Mężczyzna zamyślił się na chwilę, po
czym z westchnieniem sięgnął po swój telefon. Wybrał numer dziewczyny, do
której miał zamiar nie odezwać się do końca życia. Wiedział jednak, że ich mała
wojna musi teraz zostać odsunięta w czasie. Po raz pierwszy stwierdził, że jego
duma i honor nie są najważniejsze. Teraz należało zrobić wszystko, by zapobiec
tej uroczystości.
„Przecież oni nawet do siebie nie pasują...”
– pomyślał żałośnie, po czym rozpoczął rozmowę z Anitą, ignorując jej docinki i
złośliwe zaczepki na temat jego nowej fryzury.
***
Marcin stanął przed drzwiami szkolnego
sekretariatu i zapukał. Nie czekając na odpowiedź otworzył drzwi i przywitał
się z siedzącą przy biurku kobietą.
- Dzień dobry. Nazywam się Marcin Bojko,
jestem umówiony z dyrektorem.
- Proszę, dyrektor jest w swoim
gabinecie – szpakowata brunetka beznamiętnie wskazała na boczne drzwi, do
których młody mężczyzna od razu podszedł i do których zapukał. Tym razem
poczekał na odpowiedź; gdy tylko ją uzyskał, pewnym krokiem wszedł do
pomieszczenia.
- Dzień dobry. Nazywam się Marcin Bojko,
byłem z panem umówiony.
Brunet, starszy od Marcina o co najwyżej
dziesięć lat, odparł:
- Ach, tak. Faktycznie. Zapraszam i
słucham.
Marcin usiadł we wskazanym miejscu i
rozpoczął:
- Jestem studentem wychowania fizycznego
na Akademii Wychowania Fizycznego w Warszawie. W tym semestrze odbywamy
praktykę pedagogiczną na czwartym etapie edukacyjnym, czyli w szkole
ponadgimnazjalnej i w związku z tym chciałbym zapytać, czy jest możliwość, bym
odbył praktykę w tej szkole.
Dyrektor skinął głową.
- A w jakim terminie?
- Pięćdziesiąt godzin we wrześniu. Jeśli
byłaby taka możliwość zależałoby mi, abym mógł rozpocząć tę praktykę już od
początku miesiąca, ponieważ akurat mam trzy tygodnie wolnego w pracy...

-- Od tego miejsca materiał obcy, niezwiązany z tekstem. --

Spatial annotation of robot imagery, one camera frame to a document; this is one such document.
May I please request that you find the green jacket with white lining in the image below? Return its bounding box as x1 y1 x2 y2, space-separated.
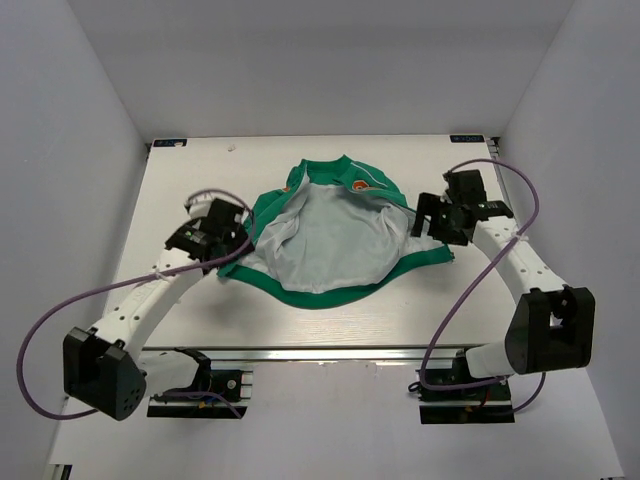
218 156 453 309

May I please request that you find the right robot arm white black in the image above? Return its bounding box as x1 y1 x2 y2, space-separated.
411 168 596 399

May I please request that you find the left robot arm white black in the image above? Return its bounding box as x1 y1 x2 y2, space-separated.
63 198 253 421

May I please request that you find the blue label sticker right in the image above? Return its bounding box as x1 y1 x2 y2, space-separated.
449 134 485 144

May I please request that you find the blue label sticker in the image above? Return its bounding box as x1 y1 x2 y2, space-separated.
152 138 187 148
449 134 485 144

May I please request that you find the blue label sticker left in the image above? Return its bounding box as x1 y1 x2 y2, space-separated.
152 138 187 148

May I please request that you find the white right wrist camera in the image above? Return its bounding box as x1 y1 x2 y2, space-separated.
441 172 451 199

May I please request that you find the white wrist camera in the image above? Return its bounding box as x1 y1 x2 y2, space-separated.
184 191 215 219
441 172 451 199

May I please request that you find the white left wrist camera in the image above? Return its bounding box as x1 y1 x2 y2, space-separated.
184 191 215 219

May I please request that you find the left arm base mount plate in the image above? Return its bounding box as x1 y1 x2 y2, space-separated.
139 348 253 420

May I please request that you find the aluminium table front rail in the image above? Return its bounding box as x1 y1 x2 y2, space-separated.
144 344 466 365

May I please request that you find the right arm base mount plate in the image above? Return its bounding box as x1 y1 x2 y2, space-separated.
407 350 515 425

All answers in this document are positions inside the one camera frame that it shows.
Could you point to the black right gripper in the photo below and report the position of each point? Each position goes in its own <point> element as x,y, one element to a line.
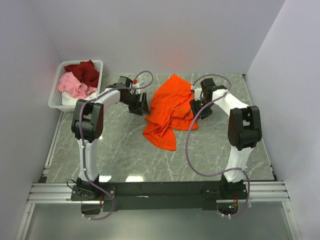
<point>194,106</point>

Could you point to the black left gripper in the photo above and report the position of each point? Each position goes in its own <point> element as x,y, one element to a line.
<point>140,106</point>

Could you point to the orange t shirt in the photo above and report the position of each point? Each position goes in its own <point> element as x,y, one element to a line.
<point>169,110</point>

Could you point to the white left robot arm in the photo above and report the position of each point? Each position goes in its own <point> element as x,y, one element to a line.
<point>87,126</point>

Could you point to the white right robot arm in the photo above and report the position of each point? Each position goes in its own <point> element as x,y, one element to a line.
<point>244,130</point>

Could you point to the dark red t shirt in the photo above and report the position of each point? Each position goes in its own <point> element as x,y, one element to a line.
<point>85,72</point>

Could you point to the white t shirt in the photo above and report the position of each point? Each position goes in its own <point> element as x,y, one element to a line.
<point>68,100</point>

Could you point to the pink t shirt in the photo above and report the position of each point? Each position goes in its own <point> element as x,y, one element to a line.
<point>68,83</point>

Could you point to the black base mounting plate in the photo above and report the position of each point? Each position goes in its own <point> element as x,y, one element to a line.
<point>124,196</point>

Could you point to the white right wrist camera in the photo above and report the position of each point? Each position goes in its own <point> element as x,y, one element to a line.
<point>197,92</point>

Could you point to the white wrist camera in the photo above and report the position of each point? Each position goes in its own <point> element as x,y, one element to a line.
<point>136,83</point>
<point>197,92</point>

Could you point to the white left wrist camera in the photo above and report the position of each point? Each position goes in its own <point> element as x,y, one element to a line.
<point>136,83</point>

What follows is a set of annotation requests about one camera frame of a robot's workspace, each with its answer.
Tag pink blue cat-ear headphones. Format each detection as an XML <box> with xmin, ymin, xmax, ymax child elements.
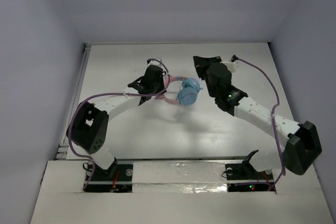
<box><xmin>156</xmin><ymin>75</ymin><xmax>203</xmax><ymax>106</ymax></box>

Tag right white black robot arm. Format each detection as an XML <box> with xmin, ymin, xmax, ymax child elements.
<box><xmin>193</xmin><ymin>56</ymin><xmax>322</xmax><ymax>178</ymax></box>

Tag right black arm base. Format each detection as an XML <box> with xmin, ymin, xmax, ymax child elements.
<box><xmin>221</xmin><ymin>150</ymin><xmax>275</xmax><ymax>193</ymax></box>

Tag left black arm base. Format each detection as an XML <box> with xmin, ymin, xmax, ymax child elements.
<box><xmin>82</xmin><ymin>161</ymin><xmax>133</xmax><ymax>193</ymax></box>

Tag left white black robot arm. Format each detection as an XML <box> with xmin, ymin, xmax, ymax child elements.
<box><xmin>66</xmin><ymin>61</ymin><xmax>169</xmax><ymax>179</ymax></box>

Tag white foil-covered foam block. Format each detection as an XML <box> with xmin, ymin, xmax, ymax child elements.
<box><xmin>132</xmin><ymin>161</ymin><xmax>227</xmax><ymax>194</ymax></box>

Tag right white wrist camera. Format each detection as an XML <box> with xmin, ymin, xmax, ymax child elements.
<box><xmin>221</xmin><ymin>55</ymin><xmax>238</xmax><ymax>73</ymax></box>

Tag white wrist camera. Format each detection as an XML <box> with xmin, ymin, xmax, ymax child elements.
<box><xmin>221</xmin><ymin>55</ymin><xmax>238</xmax><ymax>73</ymax></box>
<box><xmin>146</xmin><ymin>58</ymin><xmax>163</xmax><ymax>68</ymax></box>

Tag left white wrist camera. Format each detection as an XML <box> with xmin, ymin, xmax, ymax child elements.
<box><xmin>146</xmin><ymin>58</ymin><xmax>163</xmax><ymax>68</ymax></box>

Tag aluminium rail front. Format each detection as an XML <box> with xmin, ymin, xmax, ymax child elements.
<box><xmin>118</xmin><ymin>156</ymin><xmax>246</xmax><ymax>162</ymax></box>

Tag aluminium rail left edge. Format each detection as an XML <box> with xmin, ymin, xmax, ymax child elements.
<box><xmin>53</xmin><ymin>43</ymin><xmax>91</xmax><ymax>161</ymax></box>

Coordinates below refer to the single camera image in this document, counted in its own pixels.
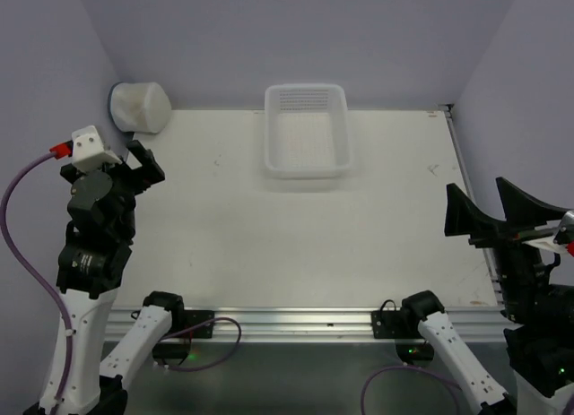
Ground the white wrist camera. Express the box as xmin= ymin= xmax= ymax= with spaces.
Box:
xmin=72 ymin=125 xmax=122 ymax=173
xmin=526 ymin=210 xmax=573 ymax=255

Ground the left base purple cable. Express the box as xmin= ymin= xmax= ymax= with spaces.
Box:
xmin=154 ymin=316 xmax=243 ymax=373

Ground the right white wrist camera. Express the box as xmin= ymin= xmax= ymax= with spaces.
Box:
xmin=526 ymin=210 xmax=573 ymax=255

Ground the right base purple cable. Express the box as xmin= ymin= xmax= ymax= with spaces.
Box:
xmin=361 ymin=365 xmax=463 ymax=415

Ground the white mesh laundry bag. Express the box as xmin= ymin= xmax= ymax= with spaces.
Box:
xmin=108 ymin=82 xmax=172 ymax=134

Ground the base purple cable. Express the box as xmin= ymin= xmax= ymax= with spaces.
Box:
xmin=154 ymin=316 xmax=243 ymax=373
xmin=361 ymin=365 xmax=463 ymax=415

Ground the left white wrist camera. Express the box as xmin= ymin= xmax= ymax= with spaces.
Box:
xmin=72 ymin=125 xmax=122 ymax=173

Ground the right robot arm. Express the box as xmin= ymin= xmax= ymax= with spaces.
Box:
xmin=400 ymin=177 xmax=573 ymax=414

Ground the white plastic basket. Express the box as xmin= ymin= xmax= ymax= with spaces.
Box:
xmin=263 ymin=83 xmax=353 ymax=179

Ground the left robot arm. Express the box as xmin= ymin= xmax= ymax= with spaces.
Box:
xmin=26 ymin=141 xmax=184 ymax=414

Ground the aluminium front rail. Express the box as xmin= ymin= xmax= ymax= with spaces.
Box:
xmin=105 ymin=306 xmax=517 ymax=344

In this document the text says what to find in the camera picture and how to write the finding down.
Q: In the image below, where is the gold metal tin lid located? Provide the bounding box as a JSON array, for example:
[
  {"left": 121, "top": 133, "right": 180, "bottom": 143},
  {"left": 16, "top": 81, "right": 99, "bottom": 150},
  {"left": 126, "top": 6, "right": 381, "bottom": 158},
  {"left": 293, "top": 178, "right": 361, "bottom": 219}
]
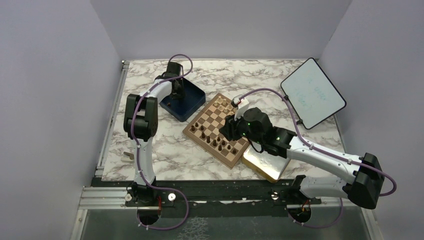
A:
[{"left": 241, "top": 146, "right": 291, "bottom": 183}]

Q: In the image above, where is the blue square tin tray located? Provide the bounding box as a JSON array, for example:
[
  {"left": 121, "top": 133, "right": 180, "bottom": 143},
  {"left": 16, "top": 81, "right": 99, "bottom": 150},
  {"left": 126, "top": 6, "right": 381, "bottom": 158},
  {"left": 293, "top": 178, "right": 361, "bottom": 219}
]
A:
[{"left": 160, "top": 78, "right": 206, "bottom": 122}]

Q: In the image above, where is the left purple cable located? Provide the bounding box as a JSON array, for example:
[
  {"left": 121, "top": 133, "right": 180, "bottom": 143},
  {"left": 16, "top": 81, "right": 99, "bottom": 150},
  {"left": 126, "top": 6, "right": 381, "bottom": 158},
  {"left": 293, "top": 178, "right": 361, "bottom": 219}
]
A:
[{"left": 130, "top": 53, "right": 194, "bottom": 232}]

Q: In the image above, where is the purple cable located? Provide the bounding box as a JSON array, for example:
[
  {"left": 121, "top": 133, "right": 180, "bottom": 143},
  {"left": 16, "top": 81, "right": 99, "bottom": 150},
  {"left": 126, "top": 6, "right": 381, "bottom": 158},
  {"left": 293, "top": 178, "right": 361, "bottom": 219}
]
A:
[
  {"left": 130, "top": 53, "right": 194, "bottom": 232},
  {"left": 239, "top": 88, "right": 398, "bottom": 230}
]

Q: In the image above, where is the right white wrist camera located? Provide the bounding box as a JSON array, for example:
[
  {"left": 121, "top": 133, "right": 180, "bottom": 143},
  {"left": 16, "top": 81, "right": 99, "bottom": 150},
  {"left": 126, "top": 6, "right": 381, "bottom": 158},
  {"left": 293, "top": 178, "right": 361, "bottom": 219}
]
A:
[{"left": 231, "top": 95, "right": 250, "bottom": 121}]

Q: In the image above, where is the wooden chess board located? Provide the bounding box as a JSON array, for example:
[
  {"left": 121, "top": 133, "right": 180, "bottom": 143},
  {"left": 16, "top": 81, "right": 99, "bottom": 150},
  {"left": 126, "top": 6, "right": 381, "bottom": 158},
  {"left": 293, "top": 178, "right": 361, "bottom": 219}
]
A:
[{"left": 182, "top": 93, "right": 250, "bottom": 169}]

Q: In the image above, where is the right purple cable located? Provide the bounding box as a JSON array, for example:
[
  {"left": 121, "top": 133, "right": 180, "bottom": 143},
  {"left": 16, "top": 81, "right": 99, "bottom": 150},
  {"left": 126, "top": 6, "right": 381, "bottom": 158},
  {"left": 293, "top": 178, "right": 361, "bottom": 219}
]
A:
[{"left": 239, "top": 88, "right": 398, "bottom": 230}]

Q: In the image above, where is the aluminium frame rail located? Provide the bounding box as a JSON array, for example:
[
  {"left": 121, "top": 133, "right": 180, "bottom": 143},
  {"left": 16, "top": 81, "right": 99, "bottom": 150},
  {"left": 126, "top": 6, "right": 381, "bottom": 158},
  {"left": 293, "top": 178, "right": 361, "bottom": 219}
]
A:
[{"left": 70, "top": 60, "right": 131, "bottom": 240}]

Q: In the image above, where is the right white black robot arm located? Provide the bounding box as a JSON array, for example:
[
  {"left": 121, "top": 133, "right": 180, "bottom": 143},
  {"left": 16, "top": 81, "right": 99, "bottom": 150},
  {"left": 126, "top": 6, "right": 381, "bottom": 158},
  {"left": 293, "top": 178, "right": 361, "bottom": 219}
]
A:
[{"left": 219, "top": 107, "right": 385, "bottom": 210}]

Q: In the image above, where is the small whiteboard black frame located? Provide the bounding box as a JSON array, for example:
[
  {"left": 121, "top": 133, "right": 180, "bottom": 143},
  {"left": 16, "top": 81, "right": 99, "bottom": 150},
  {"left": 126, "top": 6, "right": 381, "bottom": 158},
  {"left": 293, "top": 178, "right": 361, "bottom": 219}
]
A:
[{"left": 280, "top": 57, "right": 347, "bottom": 130}]

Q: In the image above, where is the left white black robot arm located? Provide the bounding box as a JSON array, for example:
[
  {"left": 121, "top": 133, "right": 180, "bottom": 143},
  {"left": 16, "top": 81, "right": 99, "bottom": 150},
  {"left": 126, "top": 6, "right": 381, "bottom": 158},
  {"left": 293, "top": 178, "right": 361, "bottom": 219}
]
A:
[{"left": 123, "top": 60, "right": 185, "bottom": 206}]

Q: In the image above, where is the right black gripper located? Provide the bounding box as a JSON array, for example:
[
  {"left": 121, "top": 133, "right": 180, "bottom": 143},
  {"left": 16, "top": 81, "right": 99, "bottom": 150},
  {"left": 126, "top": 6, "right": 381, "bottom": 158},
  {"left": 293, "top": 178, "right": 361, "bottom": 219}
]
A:
[{"left": 219, "top": 108, "right": 264, "bottom": 146}]

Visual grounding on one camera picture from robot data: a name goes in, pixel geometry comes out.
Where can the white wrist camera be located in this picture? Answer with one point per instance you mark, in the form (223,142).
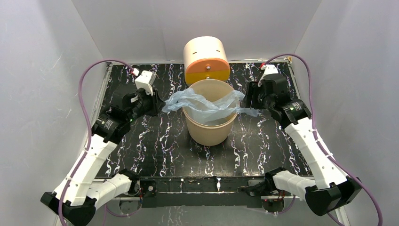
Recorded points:
(145,81)
(267,69)

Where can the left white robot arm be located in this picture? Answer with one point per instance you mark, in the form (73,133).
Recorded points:
(75,201)

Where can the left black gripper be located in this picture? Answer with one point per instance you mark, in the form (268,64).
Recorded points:
(157,103)

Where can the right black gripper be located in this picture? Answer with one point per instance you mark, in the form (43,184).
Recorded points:
(252,89)

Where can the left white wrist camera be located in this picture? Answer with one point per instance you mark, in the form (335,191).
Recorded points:
(145,81)

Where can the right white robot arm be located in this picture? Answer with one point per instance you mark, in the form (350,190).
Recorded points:
(330,188)

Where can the round cream drawer cabinet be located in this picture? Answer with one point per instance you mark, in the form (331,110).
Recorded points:
(205,58)

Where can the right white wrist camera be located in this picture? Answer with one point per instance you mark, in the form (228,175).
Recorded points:
(267,69)

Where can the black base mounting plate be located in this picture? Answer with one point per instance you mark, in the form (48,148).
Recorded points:
(208,191)

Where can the light blue plastic bag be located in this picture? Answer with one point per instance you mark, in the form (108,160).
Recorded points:
(204,111)

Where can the beige round trash bin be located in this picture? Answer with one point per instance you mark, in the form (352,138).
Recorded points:
(216,131)

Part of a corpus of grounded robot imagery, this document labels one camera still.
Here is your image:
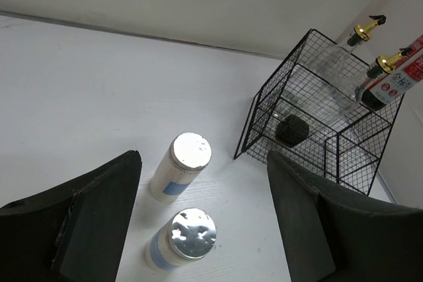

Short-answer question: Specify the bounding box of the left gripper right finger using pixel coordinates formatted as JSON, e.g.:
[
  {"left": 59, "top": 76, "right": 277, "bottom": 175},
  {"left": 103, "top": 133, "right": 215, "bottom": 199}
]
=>
[{"left": 267, "top": 151, "right": 422, "bottom": 281}]

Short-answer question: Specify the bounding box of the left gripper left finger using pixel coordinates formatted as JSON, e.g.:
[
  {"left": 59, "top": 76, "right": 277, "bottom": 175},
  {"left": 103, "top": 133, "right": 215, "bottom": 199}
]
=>
[{"left": 1, "top": 151, "right": 142, "bottom": 281}]

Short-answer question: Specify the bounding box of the gold-capped oil dispenser bottle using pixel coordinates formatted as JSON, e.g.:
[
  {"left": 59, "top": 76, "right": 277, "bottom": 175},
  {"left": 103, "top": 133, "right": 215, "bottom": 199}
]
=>
[{"left": 275, "top": 46, "right": 412, "bottom": 148}]

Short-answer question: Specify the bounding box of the silver-lid salt shaker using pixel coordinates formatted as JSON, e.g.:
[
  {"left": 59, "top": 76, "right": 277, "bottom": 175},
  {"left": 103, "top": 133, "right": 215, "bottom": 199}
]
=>
[
  {"left": 149, "top": 132, "right": 212, "bottom": 203},
  {"left": 145, "top": 208, "right": 216, "bottom": 271}
]

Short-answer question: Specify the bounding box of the clear square glass bottle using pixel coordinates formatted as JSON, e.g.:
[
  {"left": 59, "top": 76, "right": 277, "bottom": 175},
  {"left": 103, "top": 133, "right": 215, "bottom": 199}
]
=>
[{"left": 282, "top": 15, "right": 387, "bottom": 124}]

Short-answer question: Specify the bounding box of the black-capped dark sauce bottle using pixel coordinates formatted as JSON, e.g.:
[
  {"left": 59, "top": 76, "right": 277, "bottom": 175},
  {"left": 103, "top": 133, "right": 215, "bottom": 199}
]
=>
[{"left": 362, "top": 36, "right": 422, "bottom": 111}]

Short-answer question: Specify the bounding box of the black wire rack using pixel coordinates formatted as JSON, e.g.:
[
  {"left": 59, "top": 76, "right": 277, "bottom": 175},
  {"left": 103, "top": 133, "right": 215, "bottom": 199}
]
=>
[{"left": 234, "top": 29, "right": 403, "bottom": 195}]

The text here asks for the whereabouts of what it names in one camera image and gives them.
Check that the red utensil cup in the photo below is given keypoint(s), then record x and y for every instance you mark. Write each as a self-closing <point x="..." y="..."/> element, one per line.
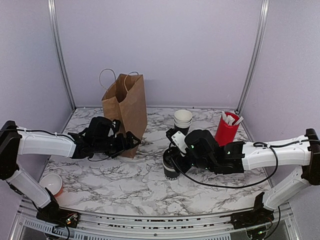
<point x="227" y="128"/>

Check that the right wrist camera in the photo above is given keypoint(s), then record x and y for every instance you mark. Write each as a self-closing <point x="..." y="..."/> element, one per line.
<point x="177" y="138"/>

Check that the orange white bowl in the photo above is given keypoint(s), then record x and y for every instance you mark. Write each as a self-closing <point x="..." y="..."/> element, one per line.
<point x="53" y="182"/>

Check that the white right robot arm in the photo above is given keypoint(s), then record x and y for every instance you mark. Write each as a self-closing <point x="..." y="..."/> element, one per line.
<point x="239" y="156"/>

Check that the left aluminium frame post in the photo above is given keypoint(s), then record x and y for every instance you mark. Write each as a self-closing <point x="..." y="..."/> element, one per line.
<point x="59" y="52"/>

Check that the brown paper bag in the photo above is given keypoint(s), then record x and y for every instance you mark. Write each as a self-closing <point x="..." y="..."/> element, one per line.
<point x="125" y="100"/>

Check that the aluminium frame post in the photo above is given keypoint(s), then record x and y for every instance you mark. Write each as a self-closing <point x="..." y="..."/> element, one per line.
<point x="261" y="28"/>
<point x="59" y="52"/>

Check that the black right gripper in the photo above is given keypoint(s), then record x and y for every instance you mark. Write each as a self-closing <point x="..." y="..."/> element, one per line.
<point x="183" y="167"/>

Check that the single black coffee cup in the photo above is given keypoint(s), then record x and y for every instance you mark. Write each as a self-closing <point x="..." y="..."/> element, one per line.
<point x="170" y="172"/>

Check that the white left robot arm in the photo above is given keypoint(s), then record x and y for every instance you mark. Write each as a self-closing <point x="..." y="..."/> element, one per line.
<point x="17" y="141"/>

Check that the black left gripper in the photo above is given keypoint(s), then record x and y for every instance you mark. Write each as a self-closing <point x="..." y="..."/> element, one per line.
<point x="123" y="146"/>

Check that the right aluminium frame post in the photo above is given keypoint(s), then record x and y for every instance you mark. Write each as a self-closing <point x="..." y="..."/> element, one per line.
<point x="261" y="28"/>

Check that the stack of paper coffee cups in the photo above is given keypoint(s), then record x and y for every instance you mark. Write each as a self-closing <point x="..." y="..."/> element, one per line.
<point x="182" y="120"/>

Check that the front aluminium rail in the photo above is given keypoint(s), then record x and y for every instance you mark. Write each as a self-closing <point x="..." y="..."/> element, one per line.
<point x="102" y="226"/>

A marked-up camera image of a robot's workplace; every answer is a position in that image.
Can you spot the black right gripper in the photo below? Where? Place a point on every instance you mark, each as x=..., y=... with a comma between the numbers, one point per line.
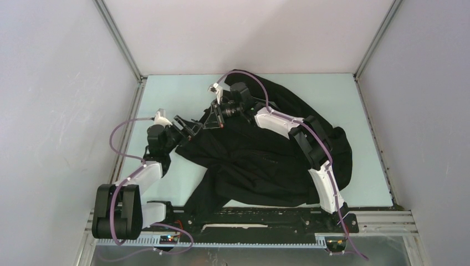
x=215, y=120

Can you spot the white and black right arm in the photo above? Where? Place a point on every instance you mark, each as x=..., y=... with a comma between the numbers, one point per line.
x=306, y=135

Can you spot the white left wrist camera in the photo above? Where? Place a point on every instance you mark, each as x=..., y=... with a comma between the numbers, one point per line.
x=161, y=119

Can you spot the black jacket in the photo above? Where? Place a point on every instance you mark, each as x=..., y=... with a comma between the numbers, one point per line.
x=255, y=166

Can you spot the aluminium frame rail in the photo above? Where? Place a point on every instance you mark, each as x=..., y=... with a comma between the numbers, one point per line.
x=373, y=222

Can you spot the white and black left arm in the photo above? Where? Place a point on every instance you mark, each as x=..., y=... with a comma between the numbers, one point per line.
x=120, y=212

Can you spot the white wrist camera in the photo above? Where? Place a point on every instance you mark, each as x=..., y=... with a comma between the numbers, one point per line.
x=161, y=119
x=216, y=89

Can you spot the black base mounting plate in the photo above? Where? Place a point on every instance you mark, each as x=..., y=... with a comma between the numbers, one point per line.
x=257, y=226

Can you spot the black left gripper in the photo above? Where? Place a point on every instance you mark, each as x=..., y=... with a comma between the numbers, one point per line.
x=192, y=127

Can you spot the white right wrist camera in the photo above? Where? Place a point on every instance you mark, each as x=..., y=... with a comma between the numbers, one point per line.
x=216, y=89

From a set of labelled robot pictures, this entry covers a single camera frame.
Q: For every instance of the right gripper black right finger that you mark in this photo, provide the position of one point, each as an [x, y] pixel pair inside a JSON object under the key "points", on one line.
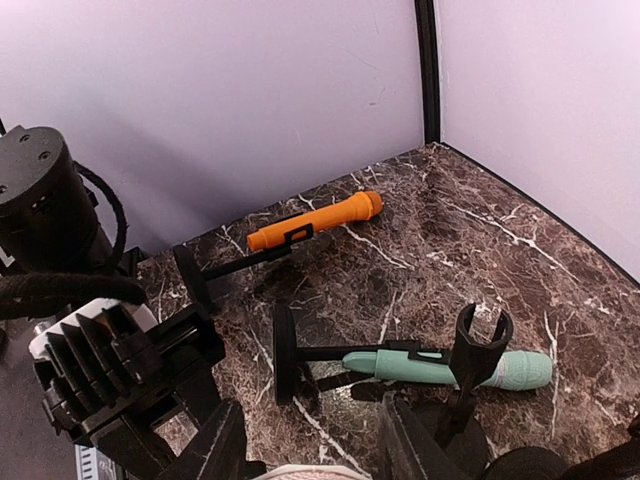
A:
{"points": [[406, 449]]}

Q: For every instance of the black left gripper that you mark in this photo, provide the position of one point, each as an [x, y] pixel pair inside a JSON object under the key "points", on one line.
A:
{"points": [[175, 370]]}

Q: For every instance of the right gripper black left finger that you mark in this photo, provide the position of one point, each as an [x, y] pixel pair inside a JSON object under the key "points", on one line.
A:
{"points": [[217, 451]]}

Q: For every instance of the cream white toy microphone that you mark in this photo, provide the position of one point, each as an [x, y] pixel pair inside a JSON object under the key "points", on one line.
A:
{"points": [[311, 472]]}

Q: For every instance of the stand holding green microphone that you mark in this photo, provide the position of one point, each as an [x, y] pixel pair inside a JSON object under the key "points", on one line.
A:
{"points": [[289, 357]]}

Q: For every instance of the mint green toy microphone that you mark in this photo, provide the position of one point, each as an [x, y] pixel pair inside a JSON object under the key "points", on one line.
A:
{"points": [[516, 370]]}

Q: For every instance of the stand holding cream microphone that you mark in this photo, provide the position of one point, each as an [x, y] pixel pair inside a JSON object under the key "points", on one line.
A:
{"points": [[452, 424]]}

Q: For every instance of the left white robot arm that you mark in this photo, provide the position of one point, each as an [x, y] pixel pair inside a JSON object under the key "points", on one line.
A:
{"points": [[63, 259]]}

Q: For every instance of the fallen stand holding orange microphone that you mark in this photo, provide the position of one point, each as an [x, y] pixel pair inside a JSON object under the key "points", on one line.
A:
{"points": [[196, 279]]}

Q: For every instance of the orange toy microphone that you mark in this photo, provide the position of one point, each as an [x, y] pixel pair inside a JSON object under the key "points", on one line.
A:
{"points": [[362, 206]]}

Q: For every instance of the left black frame post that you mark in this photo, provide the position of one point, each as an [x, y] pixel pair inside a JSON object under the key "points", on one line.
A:
{"points": [[429, 68]]}

Mężczyzna zerknął w kalendarz.
Zastanowił się chwilę i odparł:
- W porządku. Poproszę o kartę
zgłoszeniową.
***
Był piątkowy wieczór. Wojtek siedział
samotnie w swoim mieszkaniu. Paulina biegała po mieście ze swoimi koleżankami
(których, notabene, nie miał jeszcze okazji poznać), obchodząc swój wieczór
panieński. Z jednej strony było mu przykro, że jego decyzja została potępiona
przez wszystkich wokół – był ostatni wieczór przed jego ślubem, a on siedział
sam. Z drugiej jednak strony w końcu mógł odpocząć po bardzo intensywnym
tygodniu: kolacja zaręczynowa, kupowanie zaproszeń i innych tego typu zbędnych
(według niego) dodatków, informowanie rodzin, że już za kilka dni mają przybyć
na wesele... Tak w ogóle odniósł wrażenie, że jego własna rodzina, chrzestni i
dalekie wujostwo, które tak naprawdę zostawiło ich z Robertem na pastwę losu po
śmierci ojca, było dalece zdziwione jego obecnością. Zachowywali się, jakby pochowali
jego i Roberta razem z ojcem w dniu jego pogrzebu. Było to dość przykre.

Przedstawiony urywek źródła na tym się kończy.